(Below is the beginning of my latest GameFile column. For the full thing, check out MTVNews.com)
My video game January is not like anyone else's video game January anywhere on the planet. And to prove it, all I need to do is look at the map and find Chubb Lane.
Chubb Lane is a stretch of road in "Burnout Paradise," the open-world racing game that is coming out January 22. The game's publisher, Electronic Arts, sent me an early copy of the finished game last week. It was in a box, in shrink-wrap. I popped it into my PS3, made sure that my console was hooked up to the Internet so that all my records would be saved onto the worldwide leader boards, and I started driving.

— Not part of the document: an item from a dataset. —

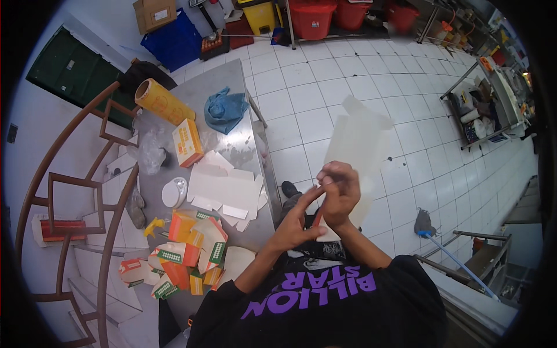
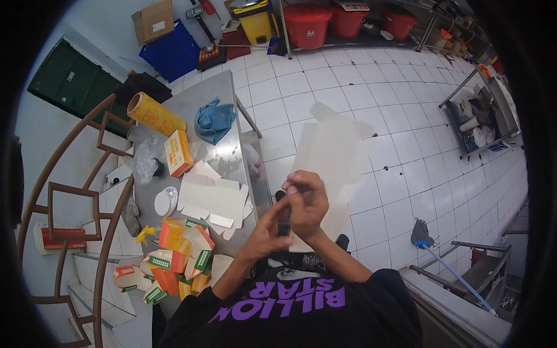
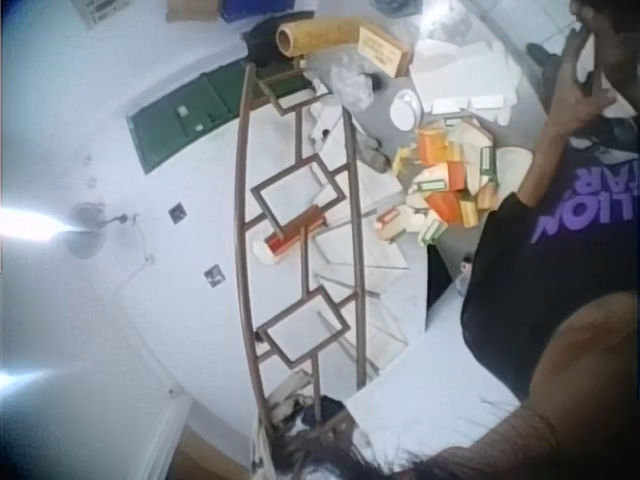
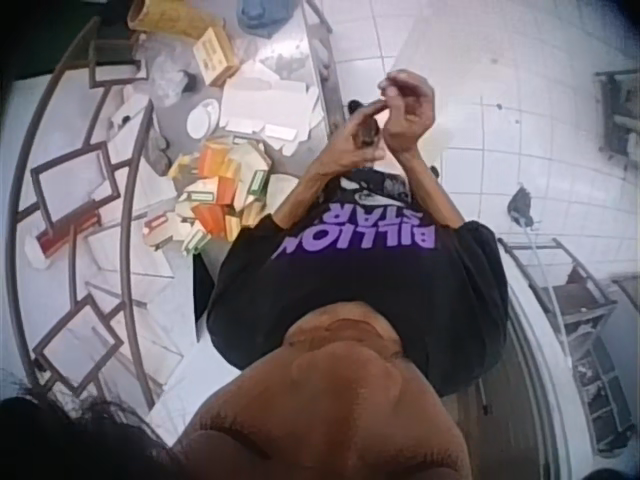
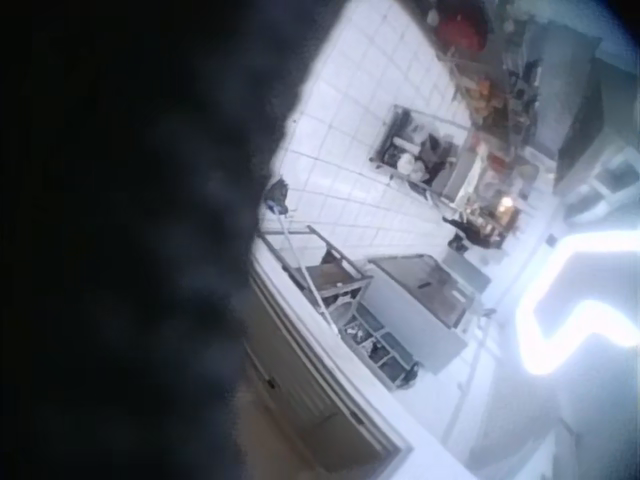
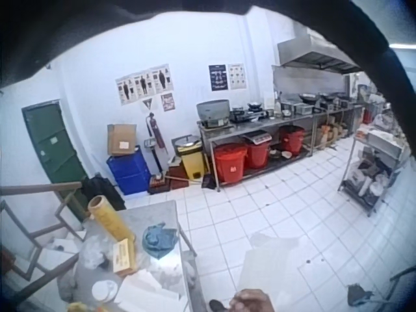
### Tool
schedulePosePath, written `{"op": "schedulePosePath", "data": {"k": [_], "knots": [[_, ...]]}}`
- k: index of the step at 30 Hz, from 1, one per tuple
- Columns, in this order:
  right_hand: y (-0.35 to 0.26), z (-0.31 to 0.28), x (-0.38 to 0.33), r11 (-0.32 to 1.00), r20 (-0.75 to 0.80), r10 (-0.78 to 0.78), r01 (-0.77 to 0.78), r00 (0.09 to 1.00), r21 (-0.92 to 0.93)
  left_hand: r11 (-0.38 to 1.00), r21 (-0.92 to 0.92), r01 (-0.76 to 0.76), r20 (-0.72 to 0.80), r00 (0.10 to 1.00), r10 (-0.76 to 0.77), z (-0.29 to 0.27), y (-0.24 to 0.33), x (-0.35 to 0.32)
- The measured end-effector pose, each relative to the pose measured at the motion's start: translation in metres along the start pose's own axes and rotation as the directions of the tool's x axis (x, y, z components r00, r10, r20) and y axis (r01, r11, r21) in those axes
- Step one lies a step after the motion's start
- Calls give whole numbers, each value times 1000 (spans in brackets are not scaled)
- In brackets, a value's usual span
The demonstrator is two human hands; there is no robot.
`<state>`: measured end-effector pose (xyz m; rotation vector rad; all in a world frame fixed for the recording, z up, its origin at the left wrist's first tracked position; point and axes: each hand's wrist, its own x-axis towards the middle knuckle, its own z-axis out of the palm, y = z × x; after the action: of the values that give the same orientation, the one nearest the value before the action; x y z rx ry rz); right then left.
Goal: The person folds flat cardboard sheets into takeout boxes by hand, interlocking the tabs and securing the flaps on a stainless steel table in a kitchen.
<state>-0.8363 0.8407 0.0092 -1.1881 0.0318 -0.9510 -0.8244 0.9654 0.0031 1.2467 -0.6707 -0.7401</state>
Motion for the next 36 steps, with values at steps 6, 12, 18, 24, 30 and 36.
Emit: {"op": "schedulePosePath", "data": {"k": [6, 12, 18, 24, 30, 36], "knots": [[-23, 4, 22, 767, -105, 421, -291, 901, 571, 993, -22, -120, -149, 982, 115, 27, 1, 6], [-42, -21, 38, 797, 131, 595, -562, 793, -220, 841, 506, -191, -146, 942, 302, 11, 13, 5], [-34, -33, 43, 732, 201, 681, -643, 705, -226, 838, 480, -260, -125, 925, 359, 4, 18, 5], [-26, -38, 4, 797, 201, 595, -538, 778, -276, 849, 450, -276, -357, 816, 454, -4, 13, 17], [-15, -31, -23, 873, 177, 389, -301, 904, -383, 870, 458, -183, -499, 757, 422, 6, 14, 17], [-37, -9, 6, 785, 58, 617, -619, 785, 27, 963, 5, -268, -482, 844, 237, 8, 20, 13]]}}
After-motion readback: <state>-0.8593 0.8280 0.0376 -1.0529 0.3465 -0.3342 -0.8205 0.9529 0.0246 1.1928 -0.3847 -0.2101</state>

I think it was on Friday when I drove over to Chubb Lane on the western half of Paradise City. I drove from one end of the road to the other in 52.10 seconds. Then I activated the "Burnout" Showtime mode, which sent my car hurtling through traffic, racking up points, in dollars, for the amount of damage I caused: $2,647,250 to be exact. My speed and damage performances were new world records. More oddly, they were original world records, displacing ... nothing. I set them first, as if I were Neil Armstrong setting the long-jump mark on the moon. And several days later I still have the records. I think that's because no one else is driving on Chubb Lane. Not yet.
The gaming life of a video game reporter is a bit strange. You get games early. You play them when no one else is around. You have to play by some odd rules. And while nothing about it is painful or worth complaining about, it is odd in ways that many gamers probably don't realize.